Developing efficient and environmentally benign approaches for the remediation of antibiotic pollutants has become a paramount research imperative, since the extensive use of antibiotics has raised serious concerns due to their potential to induce antibiotic resistance and disrupt the ecological balance. In this work, we report the self-assembly of fluorenylmethyloxycarbonyl-lysine (Fmoc-K) aggregates with natural calf thymus DNA (CT-DNA) and Cu²⁺ to construct a catalyst that possesses copper-dependent active sites, mirroring the catalytic function of laccase, an oxidase known for its ability to degrade phenolic antibiotics.

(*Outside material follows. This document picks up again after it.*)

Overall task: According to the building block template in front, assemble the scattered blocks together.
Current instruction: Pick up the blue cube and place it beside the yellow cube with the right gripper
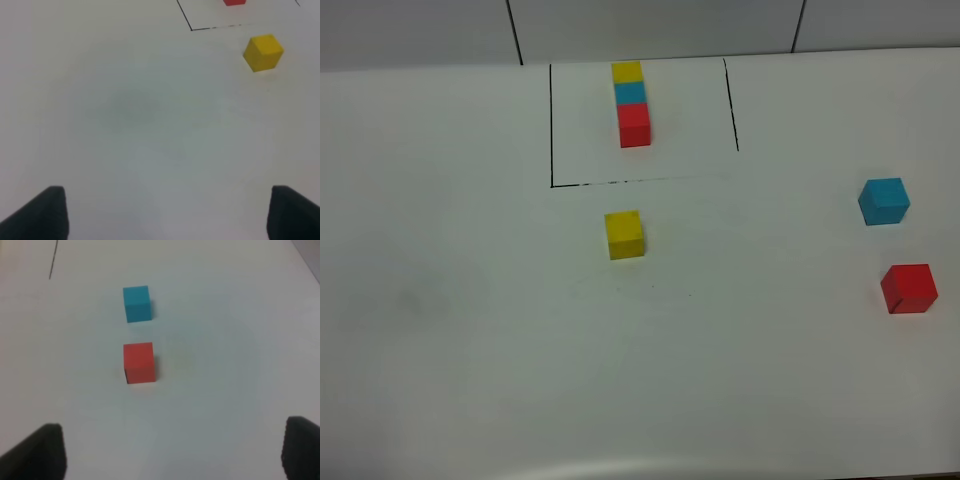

Structural characterization, including circular dichroism, fluorescence spectroscopy, transmission electron microscopy (TEM) and electron paramagnetic resonance (EPR), indicates the association of Fmoc-K with DNA components, facilitating the coordination of Cu²⁺ to both. Kinetic studies revealed that the Fmoc-K/CT-DNA/Cu²⁺ complex exhibited over 13-fold higher catalytic efficiency than either CT-DNA/Cu²⁺ or Fmoc-K/Cu²⁺ alone. Notably, CT-DNA not only serves as a structural scaffold but also promotes the access of antibiotic substrates (including doxorubicin and tetracycline) to the copper center due to its binding affinity for these antibiotics, thereby facilitating efficient oxidative degradation. This work offers a promising strategy for constructing high-performance, environmentally responsive metalloenzyme mimics for pollutant remediation.